I have attempted suicide, says George Hook

Broadcaster George Hook today revealed that he once planned to kill himself by jumping off Dun Laoghaire Pier in Dublin - but backed out at the last minute.

Broadcaster George Hook today revealed that he once planned to kill himself by jumping off Dun Laoghaire Pier in Dublin - but backed out at the last minute.

Speaking at the Suicide Prevention Forum in Dublin today, he Newstalk Radio anchor said that young people are committing suicide because of a lack of self-esteem and communication with their families.

He told the audience in Dublin's Burlington Hotel that society was failing the 400-plus young people who committed suicide every year.

He said of his suicide attempt: "I hated my work. I hated what I wanted to do and it seemed like a good idea to finish it."

Mr Hook said he got cold feet at the last minute and did not attempt suicide again because he had friends to support him.

He did not tell his wife or his children about the incident, but confided in a friend.

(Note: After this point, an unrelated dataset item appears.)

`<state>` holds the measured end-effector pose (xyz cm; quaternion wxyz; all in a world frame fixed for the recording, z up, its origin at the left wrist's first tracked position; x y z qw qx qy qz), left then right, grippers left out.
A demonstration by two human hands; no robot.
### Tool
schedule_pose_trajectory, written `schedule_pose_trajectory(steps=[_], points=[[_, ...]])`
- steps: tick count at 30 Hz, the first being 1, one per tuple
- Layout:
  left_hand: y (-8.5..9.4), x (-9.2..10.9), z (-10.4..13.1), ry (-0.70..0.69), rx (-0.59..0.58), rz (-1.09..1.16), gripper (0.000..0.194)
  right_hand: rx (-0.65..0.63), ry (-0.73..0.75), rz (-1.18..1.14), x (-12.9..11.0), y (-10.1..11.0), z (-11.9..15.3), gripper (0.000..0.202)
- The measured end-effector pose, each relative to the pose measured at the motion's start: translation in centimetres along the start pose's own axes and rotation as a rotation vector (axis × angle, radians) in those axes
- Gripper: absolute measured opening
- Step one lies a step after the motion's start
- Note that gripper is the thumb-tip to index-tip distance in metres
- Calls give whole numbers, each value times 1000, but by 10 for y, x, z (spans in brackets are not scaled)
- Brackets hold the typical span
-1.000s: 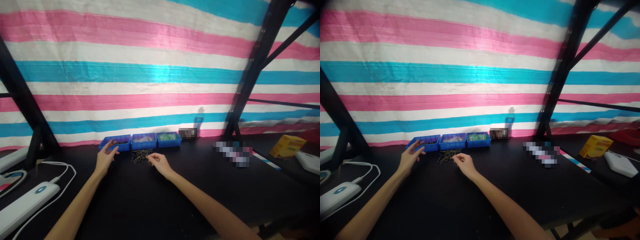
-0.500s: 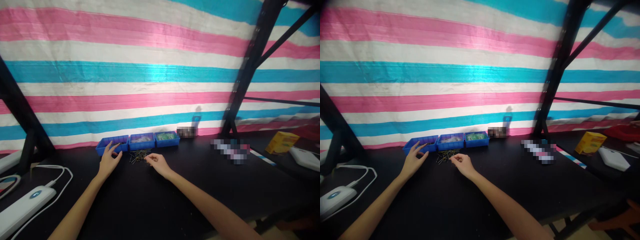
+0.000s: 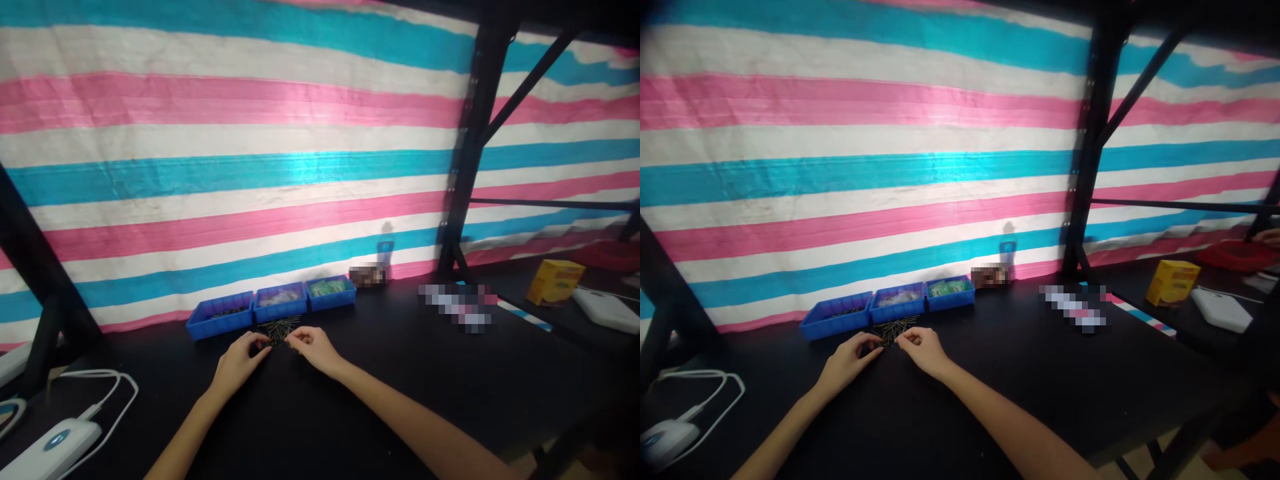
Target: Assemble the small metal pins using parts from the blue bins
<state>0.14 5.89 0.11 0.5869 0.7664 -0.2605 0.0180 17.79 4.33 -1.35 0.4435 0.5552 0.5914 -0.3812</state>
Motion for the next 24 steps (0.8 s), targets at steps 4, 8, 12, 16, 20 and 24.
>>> schedule_pose_trajectory(steps=[4,8,12,16,20,24], points=[[-2,-7,-2,37,15,77,27,8,2,-2,1,0,0,26],[-3,-6,-1,38,13,66,30,3,9,0,-2,0,1,23],[-1,0,0,6,20,13,31,-4,10,-9,-3,1,2,23],[-1,3,0,8,9,-4,28,-14,6,-6,-2,1,2,24],[-1,1,0,20,58,18,30,-10,-1,21,0,1,2,24],[-2,5,1,5,120,62,32,-19,-3,28,3,1,1,25]])
Point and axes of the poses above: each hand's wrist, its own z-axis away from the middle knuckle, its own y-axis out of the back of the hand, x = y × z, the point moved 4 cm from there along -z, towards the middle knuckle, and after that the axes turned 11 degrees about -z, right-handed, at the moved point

"This is the tragedy of suicide - you don't communicate the problem with your family," he explained.

"I wanted to do it because I believed that I wasn't any good any more. I was in a job for 20 years that I had failed in and was miserable. I said to myself on a daily basis: 'George Hook, you're no good'."

He said the turning point came in November 1997 when RTÉ telephoned him to hire him as a rugby pundit for the Ireland v Italy game.

"By accident, I found something that made me happy. Fat, balding, toothless as I was, in my declining years, I had found something that gave me self esteem."

The popular rugby pundit said that young people were lacking in challenges because they were experiencing luxuries like wealth and foreign travel that took longer to achieve in previous generations.

"Humans cannot survive unless they communicate," he explained. "That is something we have to give children, and if we don't give it to them by the time they are 18 years of age, we will be giving them a disability that will be with them for the rest of their lives."

Mr Hook referred to his neck tie, which supported the IRFU Charitable Trust which supported 27 young rugby players who became quadriplegics through rugby injuries - but they never became suicidal because of support structures.

"We stand on the threshold of an epidemic," he said. "Four hundred people, who may well be Mozarts or Einsteins or the cream of our young people in this country, we allow them to die because society has let them down. The blame is ours and society's."

"What this country requires is a better social interaction among its young people."

The conference was organised by The National Office of Suicide Prevention. The 2005 figure of 431 suicides is the fifth-highest in Europe and men under 35 account for 40% of all deaths.

The conference also heard that 8,600 people who had deliberately self-harmed themselves turned up at A&Es in 2005 - some did so more than once.

Half of all presentations were by people 30-years-old or less and there were 37% more females than males.